(WORK INSTRUCTION)
Within the records below, find each line that holds the string "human", then copy it.

[Data excerpts]
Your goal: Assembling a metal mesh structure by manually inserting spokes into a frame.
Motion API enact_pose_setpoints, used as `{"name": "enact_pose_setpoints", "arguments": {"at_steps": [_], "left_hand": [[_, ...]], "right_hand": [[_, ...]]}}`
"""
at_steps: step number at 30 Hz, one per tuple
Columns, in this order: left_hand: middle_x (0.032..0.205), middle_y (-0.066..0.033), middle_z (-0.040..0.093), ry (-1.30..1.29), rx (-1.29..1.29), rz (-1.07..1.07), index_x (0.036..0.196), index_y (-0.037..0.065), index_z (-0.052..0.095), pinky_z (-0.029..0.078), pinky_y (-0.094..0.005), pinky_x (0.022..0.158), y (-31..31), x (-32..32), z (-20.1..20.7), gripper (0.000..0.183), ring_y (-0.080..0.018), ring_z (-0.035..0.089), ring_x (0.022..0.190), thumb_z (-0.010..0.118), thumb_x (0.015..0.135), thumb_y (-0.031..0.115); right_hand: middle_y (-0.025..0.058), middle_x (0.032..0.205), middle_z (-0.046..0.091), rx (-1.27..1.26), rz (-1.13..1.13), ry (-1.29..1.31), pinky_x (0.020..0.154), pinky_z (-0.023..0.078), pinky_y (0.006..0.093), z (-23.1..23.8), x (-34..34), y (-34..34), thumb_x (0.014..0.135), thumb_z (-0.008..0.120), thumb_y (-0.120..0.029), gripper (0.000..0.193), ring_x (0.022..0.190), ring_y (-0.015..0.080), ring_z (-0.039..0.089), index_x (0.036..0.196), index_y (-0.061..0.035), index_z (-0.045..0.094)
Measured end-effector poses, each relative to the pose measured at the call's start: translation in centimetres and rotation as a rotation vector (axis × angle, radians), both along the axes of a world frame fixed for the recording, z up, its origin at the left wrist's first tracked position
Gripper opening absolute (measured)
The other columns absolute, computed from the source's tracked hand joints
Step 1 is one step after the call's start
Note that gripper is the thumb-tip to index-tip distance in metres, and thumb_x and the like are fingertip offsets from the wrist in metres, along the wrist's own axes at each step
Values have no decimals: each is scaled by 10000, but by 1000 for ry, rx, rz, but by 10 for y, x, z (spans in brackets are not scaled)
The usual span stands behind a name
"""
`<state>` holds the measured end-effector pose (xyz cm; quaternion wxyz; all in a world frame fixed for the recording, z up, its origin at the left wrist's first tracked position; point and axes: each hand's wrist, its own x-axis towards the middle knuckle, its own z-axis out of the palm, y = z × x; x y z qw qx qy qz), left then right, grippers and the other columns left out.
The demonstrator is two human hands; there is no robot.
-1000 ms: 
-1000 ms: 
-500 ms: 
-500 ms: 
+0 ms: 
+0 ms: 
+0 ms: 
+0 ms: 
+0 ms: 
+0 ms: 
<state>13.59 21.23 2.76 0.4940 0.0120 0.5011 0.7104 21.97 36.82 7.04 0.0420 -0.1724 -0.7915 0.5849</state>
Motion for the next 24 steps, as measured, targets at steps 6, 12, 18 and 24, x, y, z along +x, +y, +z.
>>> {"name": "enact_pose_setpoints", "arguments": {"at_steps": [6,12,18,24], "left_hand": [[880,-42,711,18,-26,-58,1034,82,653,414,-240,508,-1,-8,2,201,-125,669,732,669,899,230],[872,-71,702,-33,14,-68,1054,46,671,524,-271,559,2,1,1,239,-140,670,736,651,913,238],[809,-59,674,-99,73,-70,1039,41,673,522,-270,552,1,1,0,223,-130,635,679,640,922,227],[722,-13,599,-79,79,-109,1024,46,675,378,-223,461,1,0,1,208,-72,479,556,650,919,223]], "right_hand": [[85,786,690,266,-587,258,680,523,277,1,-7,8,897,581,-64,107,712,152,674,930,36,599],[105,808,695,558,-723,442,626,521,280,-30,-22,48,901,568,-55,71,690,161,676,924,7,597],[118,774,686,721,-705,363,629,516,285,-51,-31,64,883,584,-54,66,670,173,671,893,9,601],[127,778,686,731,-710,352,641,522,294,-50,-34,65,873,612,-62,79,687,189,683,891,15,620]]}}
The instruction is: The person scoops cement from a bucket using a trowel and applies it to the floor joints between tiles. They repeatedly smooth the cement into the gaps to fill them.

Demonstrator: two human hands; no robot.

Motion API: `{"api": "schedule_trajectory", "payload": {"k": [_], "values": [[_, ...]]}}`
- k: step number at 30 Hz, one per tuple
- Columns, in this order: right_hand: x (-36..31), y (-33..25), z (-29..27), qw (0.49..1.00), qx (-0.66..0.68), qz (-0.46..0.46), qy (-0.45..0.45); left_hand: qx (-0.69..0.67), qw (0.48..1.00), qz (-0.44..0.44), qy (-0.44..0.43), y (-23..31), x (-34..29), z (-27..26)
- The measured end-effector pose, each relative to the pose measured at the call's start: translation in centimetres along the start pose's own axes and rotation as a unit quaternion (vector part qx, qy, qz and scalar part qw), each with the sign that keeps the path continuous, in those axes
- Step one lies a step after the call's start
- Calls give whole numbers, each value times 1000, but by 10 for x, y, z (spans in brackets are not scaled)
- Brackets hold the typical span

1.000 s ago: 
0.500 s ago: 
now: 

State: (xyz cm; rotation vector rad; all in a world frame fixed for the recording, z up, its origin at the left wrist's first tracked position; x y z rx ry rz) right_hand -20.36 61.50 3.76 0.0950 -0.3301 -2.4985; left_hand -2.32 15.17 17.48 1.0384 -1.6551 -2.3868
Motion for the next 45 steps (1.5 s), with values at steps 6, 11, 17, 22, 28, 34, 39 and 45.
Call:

(WRITTEN SOLUTION)
The demonstrator is two human hands; there is no robot.
Demonstrator: two human hands; no robot.

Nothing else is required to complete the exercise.